◆ **Try it**
Copy out every line of the data where the word "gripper" is found.

◆ **Information provided**
╔══

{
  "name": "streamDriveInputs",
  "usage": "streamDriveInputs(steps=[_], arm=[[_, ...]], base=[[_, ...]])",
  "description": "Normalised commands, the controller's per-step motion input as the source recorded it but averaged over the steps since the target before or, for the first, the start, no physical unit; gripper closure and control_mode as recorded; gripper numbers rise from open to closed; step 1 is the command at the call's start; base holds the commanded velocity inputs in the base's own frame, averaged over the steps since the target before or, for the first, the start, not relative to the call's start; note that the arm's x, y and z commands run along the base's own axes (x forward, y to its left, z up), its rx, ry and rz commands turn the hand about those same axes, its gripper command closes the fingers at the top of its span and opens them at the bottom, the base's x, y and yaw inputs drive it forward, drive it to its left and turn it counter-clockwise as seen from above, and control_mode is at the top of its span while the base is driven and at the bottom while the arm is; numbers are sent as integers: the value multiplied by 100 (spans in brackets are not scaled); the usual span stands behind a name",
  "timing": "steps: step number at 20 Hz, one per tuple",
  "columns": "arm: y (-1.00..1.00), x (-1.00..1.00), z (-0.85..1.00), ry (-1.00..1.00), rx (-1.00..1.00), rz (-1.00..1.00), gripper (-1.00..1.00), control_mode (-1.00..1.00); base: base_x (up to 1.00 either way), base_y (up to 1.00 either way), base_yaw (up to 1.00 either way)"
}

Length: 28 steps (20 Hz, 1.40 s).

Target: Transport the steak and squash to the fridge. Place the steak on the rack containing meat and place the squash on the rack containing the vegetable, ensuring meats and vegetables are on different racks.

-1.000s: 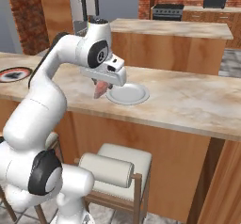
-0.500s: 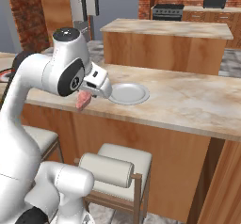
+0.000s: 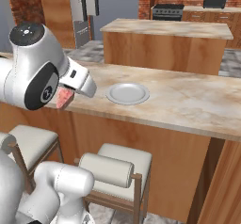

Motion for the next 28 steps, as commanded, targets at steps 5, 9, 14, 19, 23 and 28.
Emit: streamDriveInputs(steps=[5,9,14,19,23,28], arm=[[5,-47,29,-7,0,0,100,-100],[3,-60,0,-12,0,0,100,-100],[4,-47,0,-19,0,0,100,-100],[-9,-30,17,-9,0,-7,100,-100],[0,0,0,0,0,0,100,100],[0,0,0,0,0,0,100,100]], base=[[0,0,0],[0,0,0],[0,0,0],[0,0,0],[-24,-88,-11],[4,-100,-1]])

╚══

◆ **Exercise answer**
  "description": "Normalised commands, the controller's per-step motion input as the source recorded it but averaged over the steps since the target before or, for the first, the start, no physical unit; gripper closure and control_mode as recorded; gripper numbers rise from open to closed; step 1 is the command at the call's start; base holds the commanded velocity inputs in the base's own frame, averaged over the steps since the target before or, for the first, the start, not relative to the call's start; note that the arm's x, y and z commands run along the base's own axes (x forward, y to its left, z up), its rx, ry and rz commands turn the hand about those same axes, its gripper command closes the fingers at the top of its span and opens them at the bottom, the base's x, y and yaw inputs drive it forward, drive it to its left and turn it counter-clockwise as seen from above, and control_mode is at the top of its span while the base is driven and at the bottom while the arm is; numbers are sent as integers: the value multiplied by 100 (spans in brackets are not scaled); the usual span stands behind a name",
  "columns": "arm: y (-1.00..1.00), x (-1.00..1.00), z (-0.85..1.00), ry (-1.00..1.00), rx (-1.00..1.00), rz (-1.00..1.00), gripper (-1.00..1.00), control_mode (-1.00..1.00); base: base_x (up to 1.00 either way), base_y (up to 1.00 either way), base_yaw (up to 1.00 either way)"

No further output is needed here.